Supplied material —
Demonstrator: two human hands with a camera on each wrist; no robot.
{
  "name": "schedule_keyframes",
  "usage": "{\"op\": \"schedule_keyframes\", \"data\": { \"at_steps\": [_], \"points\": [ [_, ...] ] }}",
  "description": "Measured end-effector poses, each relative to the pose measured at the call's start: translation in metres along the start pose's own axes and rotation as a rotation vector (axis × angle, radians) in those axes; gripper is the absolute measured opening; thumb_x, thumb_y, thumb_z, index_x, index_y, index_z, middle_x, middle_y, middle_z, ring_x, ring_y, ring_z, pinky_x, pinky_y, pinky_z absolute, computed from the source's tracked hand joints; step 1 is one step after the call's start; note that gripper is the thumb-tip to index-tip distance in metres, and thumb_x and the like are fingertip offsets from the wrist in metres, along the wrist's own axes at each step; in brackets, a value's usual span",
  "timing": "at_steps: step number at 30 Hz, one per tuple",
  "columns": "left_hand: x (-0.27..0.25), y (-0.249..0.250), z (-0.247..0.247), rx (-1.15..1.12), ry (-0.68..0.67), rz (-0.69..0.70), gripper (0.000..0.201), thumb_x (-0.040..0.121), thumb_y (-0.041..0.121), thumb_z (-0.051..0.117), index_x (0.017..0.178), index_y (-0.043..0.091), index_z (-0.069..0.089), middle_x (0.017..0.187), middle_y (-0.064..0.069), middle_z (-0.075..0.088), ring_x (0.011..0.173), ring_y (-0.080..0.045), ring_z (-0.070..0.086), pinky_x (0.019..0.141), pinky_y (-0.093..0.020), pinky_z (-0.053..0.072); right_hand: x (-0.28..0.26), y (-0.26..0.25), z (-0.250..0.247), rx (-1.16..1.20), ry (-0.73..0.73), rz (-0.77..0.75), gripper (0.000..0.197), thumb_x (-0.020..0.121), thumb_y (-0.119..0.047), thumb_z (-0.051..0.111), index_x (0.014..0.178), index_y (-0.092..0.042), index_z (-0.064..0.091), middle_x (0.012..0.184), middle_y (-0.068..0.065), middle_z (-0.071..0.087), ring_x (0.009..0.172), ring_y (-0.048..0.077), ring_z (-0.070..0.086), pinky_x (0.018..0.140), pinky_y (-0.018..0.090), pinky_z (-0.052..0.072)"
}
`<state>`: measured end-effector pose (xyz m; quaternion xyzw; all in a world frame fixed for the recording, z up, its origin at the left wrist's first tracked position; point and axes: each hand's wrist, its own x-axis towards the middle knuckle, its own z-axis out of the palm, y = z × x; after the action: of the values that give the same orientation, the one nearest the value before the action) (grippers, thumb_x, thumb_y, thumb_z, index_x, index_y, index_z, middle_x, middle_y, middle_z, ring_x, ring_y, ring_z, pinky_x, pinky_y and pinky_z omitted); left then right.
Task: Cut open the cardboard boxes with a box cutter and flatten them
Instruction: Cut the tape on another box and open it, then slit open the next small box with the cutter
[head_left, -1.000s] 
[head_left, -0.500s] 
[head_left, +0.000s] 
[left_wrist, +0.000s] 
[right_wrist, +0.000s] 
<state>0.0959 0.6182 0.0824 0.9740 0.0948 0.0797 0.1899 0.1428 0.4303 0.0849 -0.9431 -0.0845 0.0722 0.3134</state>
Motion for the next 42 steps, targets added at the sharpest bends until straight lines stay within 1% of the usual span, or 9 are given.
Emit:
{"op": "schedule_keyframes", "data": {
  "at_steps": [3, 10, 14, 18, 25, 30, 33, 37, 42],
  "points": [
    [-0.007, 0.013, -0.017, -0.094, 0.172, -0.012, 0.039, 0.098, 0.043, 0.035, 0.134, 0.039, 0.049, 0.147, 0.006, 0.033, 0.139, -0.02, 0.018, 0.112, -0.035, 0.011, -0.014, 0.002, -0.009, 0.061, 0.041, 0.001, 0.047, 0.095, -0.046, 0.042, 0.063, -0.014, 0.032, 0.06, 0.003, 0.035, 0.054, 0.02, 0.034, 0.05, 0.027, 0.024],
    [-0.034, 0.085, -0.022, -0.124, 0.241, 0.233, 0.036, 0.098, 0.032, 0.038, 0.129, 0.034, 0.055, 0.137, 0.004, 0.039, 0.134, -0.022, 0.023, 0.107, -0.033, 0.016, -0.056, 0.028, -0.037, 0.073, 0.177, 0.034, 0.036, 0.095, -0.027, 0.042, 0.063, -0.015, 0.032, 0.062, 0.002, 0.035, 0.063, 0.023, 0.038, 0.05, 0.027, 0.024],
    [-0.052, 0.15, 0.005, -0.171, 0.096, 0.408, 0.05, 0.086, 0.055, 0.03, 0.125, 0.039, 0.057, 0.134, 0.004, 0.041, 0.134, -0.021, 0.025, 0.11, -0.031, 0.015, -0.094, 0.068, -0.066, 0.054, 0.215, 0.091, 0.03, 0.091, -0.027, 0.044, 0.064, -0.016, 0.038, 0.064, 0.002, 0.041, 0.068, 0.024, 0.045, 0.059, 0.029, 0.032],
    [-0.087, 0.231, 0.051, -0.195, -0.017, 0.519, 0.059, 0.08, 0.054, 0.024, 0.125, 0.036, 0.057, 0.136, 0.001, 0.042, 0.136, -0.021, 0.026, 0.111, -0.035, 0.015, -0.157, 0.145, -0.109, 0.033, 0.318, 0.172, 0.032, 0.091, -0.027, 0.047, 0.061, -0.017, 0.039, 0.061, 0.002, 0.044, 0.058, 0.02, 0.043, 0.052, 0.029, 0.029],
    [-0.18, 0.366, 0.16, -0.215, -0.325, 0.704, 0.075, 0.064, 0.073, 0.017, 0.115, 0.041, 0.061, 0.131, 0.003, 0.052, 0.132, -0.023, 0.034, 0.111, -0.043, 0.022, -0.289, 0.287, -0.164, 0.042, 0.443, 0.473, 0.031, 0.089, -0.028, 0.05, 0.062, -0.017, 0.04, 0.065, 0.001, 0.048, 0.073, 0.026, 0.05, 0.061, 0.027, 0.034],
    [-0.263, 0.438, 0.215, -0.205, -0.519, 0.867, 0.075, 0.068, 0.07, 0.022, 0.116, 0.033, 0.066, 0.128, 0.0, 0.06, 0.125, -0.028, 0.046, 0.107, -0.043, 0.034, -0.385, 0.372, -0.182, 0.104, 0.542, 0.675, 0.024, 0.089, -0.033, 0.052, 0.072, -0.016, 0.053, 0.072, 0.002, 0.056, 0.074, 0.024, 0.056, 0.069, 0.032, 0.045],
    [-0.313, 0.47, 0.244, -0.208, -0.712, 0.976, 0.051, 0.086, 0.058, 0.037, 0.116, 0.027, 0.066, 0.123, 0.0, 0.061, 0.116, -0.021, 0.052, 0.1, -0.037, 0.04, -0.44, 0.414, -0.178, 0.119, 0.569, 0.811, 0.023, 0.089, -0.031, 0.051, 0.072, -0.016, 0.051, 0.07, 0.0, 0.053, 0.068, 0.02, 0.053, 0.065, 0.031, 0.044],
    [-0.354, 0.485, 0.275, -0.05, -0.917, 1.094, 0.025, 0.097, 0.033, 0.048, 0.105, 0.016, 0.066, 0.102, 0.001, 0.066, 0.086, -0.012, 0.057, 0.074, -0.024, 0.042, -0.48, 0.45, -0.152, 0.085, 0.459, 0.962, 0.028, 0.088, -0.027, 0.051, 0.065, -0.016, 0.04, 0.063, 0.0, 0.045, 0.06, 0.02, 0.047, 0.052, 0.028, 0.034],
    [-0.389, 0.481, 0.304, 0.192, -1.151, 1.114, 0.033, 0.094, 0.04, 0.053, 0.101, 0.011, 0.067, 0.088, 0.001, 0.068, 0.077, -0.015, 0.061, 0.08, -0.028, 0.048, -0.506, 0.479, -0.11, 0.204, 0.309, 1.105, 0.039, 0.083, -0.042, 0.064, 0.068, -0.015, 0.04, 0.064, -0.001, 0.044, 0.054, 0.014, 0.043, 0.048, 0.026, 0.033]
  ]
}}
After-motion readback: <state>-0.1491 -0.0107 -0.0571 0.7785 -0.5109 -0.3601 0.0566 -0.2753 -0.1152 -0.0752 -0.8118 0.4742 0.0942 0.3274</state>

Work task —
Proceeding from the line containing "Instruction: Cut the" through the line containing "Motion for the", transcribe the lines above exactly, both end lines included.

Problem solution —
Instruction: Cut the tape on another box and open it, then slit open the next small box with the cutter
[head_left, -1.000s] 
[head_left, -0.500s] 
[head_left, +0.000s] 
[left_wrist, +0.000s] 
[right_wrist, +0.000s] 
<state>0.0959 0.6182 0.0824 0.9740 0.0948 0.0797 0.1899 0.1428 0.4303 0.0849 -0.9431 -0.0845 0.0722 0.3134</state>
Motion for the next 42 steps, targets added at the sharpest bends until straight lines stay within 1% of the usual span, or 9 are given.

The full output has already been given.